I also want to emphasise that, in this and future articles, I am not advocating or condemning any particular method of treatment.  I am fully aware that the subject of this article is controversial, to say the least.  Whenever I speak about it, half my audience hate me for it – but the other half say they relate to my story.  Once again, I am not here to judge you for choosing (or not choosing) a particular medication or ‘alternative’ remedy.  I simply believe in making fully informed decisions.

Selective Serotonin Reuptake Inhibitors (SSRIs).

Serotonin is a neurotransmitter (a chemical that sends messages between cells, through the nervous system) linked primarily with mood, desire, appetite, memory and sleep.  It is found in the stomach, released by tryptophan found in foods such as cheese, nuts and red meatLow levels of serotonin are thought to be linked with anxiety and depression.

Serotonin is usually reabsorbed by the nerve cells, a process referred to as ‘reuptake’The purpose of an SSRI is to block this reuptake, which means more serotonin travelling throughout the body.  Examples of commonly prescribed SSRIs include Fluoxetine (Prozac) and Sertraline (Zoloft), both of which are often given to patients who suffer from depression, Obsessive-Compulsive Disorder and/or Tourette’s Syndrome.

In my case, I took Sertraline for more than two years.  You can read the full list of warnings contained in the packet here.  A key paragraph to which I would draw your attention is this:

In clinical trials in children and adolescents aged 6 to 17 years with major depressive disorder, the incidence of discontinuation due to side effects was reported at 9%; the most common reactions leading to discontinuation were agitation, suicidal ideation, hyperkinesia, suicide attempt, and aggravated depression.[Ref] [Emphasis added]

With this in mind, I would like to share my personal story.

My SSRI Nightmare

I started on Sertraline at age 15, after Haldol and Clonidine failed me (see last week’s article for that story).  I was initially placed on a fairly low dosage.  Miracle of miracles, it worked for me!  Then, after a few weeks, my symptoms returned in full force.  My doctor’s solution was to increase the dosage.  Once again, my tics eased – only to return with a vengeance.  My doctor’s solution was…to increase the dosage.  This happened so many times that eventually I was taking 250mg a day just to feel as bad as I had before I started taking the drug.

What my doctor did not think to explain to me was that I was caught in what is called a negative feedback loop.  Essentially, my brain had a conversation with the Sertraline that went a little something like this…

My Brain: What’s all this new serotonin doing in her body?  I’d better stop making so much in the first place, so there isn’t too much in there.

Sertraline: Hang on.  I was trying to increase the serotonin.  We’re going to have to pump more of me in there, to do the job.

My Brain: Wait, wait, wait.  There’s more serotonin again!  I’m going to have to make even less, now, before this gets out of control.

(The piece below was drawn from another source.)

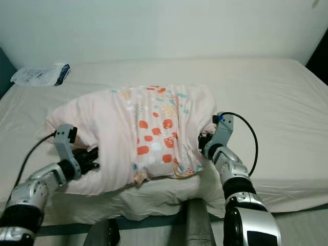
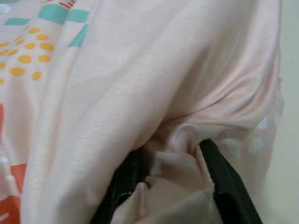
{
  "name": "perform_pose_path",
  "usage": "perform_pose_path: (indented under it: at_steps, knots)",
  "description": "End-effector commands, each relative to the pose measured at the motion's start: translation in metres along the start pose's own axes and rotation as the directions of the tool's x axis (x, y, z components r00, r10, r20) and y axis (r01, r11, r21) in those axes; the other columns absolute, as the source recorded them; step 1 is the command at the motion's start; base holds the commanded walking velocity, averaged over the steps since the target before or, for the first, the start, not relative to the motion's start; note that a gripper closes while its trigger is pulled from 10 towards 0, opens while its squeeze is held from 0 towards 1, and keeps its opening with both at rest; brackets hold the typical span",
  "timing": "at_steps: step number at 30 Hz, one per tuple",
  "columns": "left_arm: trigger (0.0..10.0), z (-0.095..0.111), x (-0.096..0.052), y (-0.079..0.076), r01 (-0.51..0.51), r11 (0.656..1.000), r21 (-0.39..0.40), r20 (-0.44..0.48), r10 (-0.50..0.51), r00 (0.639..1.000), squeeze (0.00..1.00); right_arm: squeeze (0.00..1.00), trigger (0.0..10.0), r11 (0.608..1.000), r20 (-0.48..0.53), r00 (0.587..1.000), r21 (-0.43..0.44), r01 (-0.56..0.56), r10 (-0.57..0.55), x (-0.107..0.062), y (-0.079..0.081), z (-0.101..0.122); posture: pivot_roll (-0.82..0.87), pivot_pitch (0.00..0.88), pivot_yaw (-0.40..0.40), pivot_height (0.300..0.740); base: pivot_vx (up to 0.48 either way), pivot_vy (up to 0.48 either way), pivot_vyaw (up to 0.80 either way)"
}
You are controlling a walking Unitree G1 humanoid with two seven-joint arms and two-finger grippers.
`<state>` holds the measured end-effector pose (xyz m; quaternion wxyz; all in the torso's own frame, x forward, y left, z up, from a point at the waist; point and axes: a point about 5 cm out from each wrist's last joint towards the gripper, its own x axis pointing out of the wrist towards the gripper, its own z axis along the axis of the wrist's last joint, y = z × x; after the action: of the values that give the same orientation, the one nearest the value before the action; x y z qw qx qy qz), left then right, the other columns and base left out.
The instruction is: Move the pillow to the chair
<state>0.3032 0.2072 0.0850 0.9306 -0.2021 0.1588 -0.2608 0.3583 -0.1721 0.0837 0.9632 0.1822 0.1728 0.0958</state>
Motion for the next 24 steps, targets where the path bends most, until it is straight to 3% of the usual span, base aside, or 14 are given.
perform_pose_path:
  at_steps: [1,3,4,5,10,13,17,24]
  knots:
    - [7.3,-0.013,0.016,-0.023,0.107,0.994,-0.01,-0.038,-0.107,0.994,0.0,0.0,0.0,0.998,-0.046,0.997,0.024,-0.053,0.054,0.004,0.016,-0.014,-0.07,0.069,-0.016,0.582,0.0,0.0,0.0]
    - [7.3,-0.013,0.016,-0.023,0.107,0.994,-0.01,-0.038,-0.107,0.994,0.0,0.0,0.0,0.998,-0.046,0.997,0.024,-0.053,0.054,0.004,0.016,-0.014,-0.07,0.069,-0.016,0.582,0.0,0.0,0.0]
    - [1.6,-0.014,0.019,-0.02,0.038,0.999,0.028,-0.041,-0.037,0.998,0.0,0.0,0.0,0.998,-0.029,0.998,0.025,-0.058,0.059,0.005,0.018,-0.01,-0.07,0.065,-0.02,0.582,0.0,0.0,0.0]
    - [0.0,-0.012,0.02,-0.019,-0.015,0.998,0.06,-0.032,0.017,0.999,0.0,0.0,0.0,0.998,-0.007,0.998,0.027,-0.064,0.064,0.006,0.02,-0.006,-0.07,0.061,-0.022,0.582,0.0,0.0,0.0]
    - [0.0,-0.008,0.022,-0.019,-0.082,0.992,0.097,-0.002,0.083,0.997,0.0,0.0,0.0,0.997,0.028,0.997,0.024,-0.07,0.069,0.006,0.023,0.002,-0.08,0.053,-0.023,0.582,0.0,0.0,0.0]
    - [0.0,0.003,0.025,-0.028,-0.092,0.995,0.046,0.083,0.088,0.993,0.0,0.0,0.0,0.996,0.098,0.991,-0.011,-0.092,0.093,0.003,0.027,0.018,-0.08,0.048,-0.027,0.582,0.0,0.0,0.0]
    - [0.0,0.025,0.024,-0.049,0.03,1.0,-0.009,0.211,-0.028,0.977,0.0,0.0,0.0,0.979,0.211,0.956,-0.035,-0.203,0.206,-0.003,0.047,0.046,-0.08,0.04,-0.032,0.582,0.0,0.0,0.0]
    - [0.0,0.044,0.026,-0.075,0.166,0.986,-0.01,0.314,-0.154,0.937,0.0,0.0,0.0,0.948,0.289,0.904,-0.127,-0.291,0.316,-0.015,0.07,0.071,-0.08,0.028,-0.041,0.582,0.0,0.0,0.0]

…and so on, until hardly any serotonin was left in my body for the Sertraline to keep moving.

In the meantime, having that drug in my system at such high levels started affecting me in other ways.  See, Sertraline is also a dopamine reuptake inhibitor, meaning that at very high doses, your body is flooded with excess dopamine.  Symptoms of this condition include ‘suspicious personality, paranoia and withdrawal from social situations’.  Amphetamines and cocaine have long been known to lead to dopamine build-up and, consequently, ‘drug-induced psychosis or schizophrenia’.  Excess dopamine is also linked to impulsive behaviour and difficulty with concentration.

In my case, I lost all interest in just about everything – my hobbies, my goals, my friends, myself.  I started laughing inappropriately at sad things people told me, and weeping at absolutely nothing.  Then I developed ‘alien control symptoms’.  I was convinced there was another entity in my brain, controlling my actions and speech.  I felt disconnected from my own body.  I might be telling someone about a song I loved, when I would float out of my body and hover just outside, watching and listening to myself talk.  I would think, Is that really me?  Am I really saying that?  Do I really care about any of that?  Then I would slam back into my body mid-sentence and stop, startled, confused, unsure what I was about to say, wondering how I had managed to talk all that time without being conscious of it.

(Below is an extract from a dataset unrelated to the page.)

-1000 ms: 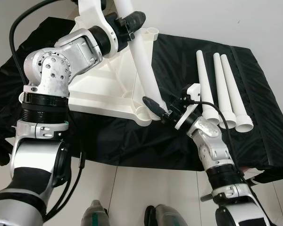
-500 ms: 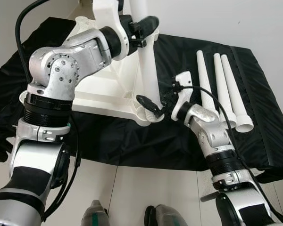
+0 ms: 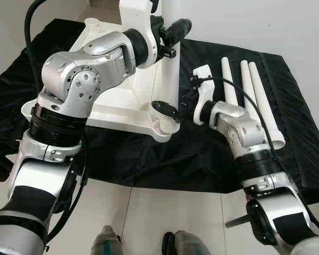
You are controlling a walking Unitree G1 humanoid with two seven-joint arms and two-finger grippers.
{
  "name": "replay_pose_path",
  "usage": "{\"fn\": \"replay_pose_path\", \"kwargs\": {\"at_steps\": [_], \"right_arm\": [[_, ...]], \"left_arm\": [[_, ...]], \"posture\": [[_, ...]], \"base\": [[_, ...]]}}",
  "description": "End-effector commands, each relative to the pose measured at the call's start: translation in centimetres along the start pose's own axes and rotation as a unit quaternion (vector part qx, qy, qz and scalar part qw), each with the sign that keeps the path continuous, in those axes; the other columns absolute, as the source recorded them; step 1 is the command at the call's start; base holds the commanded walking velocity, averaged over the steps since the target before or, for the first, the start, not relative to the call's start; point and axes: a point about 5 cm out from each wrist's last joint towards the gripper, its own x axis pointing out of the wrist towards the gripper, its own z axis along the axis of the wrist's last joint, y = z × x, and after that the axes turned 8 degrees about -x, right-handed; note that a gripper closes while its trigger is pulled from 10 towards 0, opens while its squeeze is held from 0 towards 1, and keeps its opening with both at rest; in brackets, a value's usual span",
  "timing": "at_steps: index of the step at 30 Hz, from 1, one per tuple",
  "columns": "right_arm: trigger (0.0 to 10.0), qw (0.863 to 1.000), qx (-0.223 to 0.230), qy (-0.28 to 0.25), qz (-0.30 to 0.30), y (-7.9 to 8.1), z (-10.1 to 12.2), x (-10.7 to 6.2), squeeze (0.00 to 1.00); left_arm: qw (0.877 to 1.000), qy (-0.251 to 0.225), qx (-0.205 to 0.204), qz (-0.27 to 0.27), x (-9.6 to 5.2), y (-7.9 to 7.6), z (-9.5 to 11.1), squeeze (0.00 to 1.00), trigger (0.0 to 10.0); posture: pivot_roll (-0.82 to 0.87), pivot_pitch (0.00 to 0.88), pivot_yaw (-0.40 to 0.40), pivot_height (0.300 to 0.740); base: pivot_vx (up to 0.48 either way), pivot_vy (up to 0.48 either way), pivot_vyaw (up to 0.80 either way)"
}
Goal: Building children table
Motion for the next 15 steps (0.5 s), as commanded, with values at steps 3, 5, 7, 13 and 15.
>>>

READ MORE  Surviving Adolescence When You Have Tourette’s

Eventually, I decided I was the intruder in my head.  I had somehow been implanted in someone else’s body and I didn’t belong.  All the people I thought were my friends weren’t mine at all; they were that other girl’s friends.  My family were not my own; they were hers.  So, it was only natural that I should disconnect from them, sink deeper and deeper into self-imposed isolation.  Moreover, those interests were not mine; they were hers.  So, it was sensible that I should quit everything.

Then I went one step further.  I originally grew up in Arizona, but moved to England at the age of 16, halfway through my Sertraline journey.  When I was around 17 years old, I started thinking Arizona had been a dream.  None of the friends I’d left behind had ever existed; I’d imagined everything and everyone.  It was just one more reason not to talk to any of them.  It was dangerous to persist in the delusion.  That I only ever managed to speak to them online anyway reinforced the delusion.  How could I be certain they were real if I never saw them or heard their voices?  Talking to them on the telephone didn’t dispel this idea.  After we hung up, I worried I’d imagined the conversation.  I couldn’t trust my own memories.

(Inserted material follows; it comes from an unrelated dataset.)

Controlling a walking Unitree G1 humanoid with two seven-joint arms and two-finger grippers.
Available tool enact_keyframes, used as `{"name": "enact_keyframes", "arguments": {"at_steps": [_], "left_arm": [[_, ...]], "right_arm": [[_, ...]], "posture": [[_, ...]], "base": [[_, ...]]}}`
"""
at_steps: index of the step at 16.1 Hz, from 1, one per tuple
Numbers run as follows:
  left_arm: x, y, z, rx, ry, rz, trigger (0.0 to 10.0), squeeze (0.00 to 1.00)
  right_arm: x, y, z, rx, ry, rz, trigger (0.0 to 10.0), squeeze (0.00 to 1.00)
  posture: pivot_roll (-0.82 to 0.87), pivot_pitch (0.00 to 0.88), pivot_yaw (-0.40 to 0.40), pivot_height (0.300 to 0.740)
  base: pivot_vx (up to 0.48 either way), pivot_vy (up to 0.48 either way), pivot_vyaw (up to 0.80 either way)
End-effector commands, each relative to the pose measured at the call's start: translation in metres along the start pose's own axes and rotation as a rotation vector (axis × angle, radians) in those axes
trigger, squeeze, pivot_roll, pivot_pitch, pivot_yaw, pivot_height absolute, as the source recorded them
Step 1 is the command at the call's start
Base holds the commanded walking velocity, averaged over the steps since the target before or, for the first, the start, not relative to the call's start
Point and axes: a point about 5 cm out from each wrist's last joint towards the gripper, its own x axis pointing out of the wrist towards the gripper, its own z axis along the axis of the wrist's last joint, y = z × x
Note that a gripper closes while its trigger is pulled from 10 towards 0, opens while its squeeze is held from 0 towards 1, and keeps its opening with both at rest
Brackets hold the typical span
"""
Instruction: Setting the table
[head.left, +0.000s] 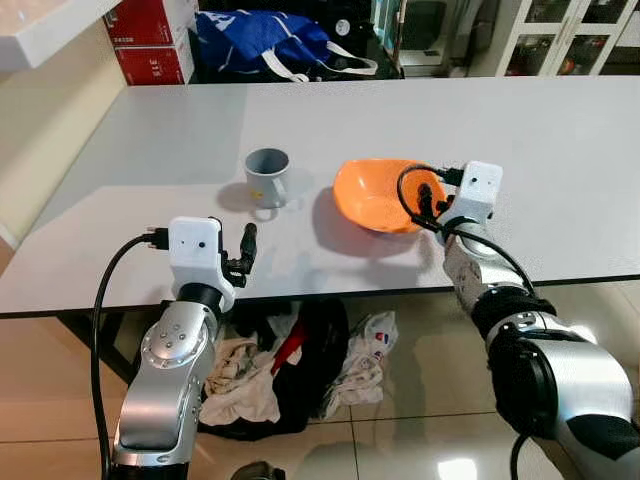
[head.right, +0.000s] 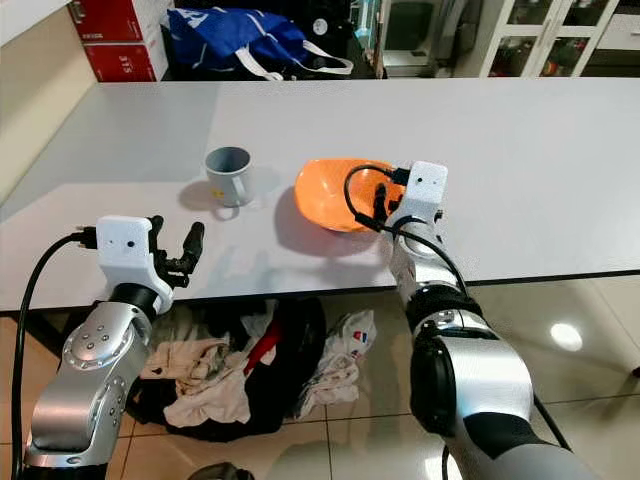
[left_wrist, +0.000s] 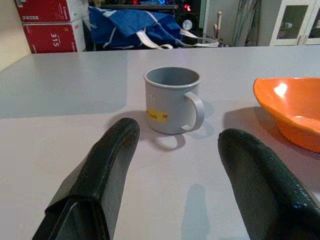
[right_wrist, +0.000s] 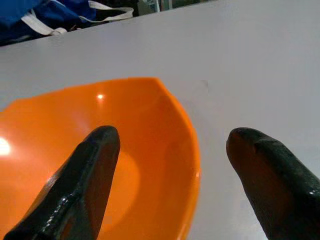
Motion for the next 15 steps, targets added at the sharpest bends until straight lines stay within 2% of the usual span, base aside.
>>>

I cried for hours at a time, every single day.  I’d even say I became chemically addicted to the endorphins crying produced.  I had terrible insomnia.  When I did sleep, I was plagued with nightmares.  One night, I cried so long that I felt nothing but an empty cavity in my chest.  I remember sitting on my bed in the dark, around 4am, begging who knows who to fill that cavity and make me better.  Finally, I felt so dead inside that I spent every day intensely visualising killing myself in a variety of awful ways.  It didn’t even scare me.  It felt like it would be easy.  And I can’t count the number of times I simply left my body and then ‘came to’ and realised I’d been spacing out for hours and couldn’t account for the lost time.

Breaking Free

How did I get out of this mess?  Fortuitously, I happened to have been taking a psychology class.  One day, we had to read a section out of the textbook about schizophrenia.  I had just enough remaining self-awareness to realise I was suffering from a worrying number of symptoms on the list.  I also read a blurb about scientists inducing schizophrenia in patients by giving them similar drugs to the one I was on.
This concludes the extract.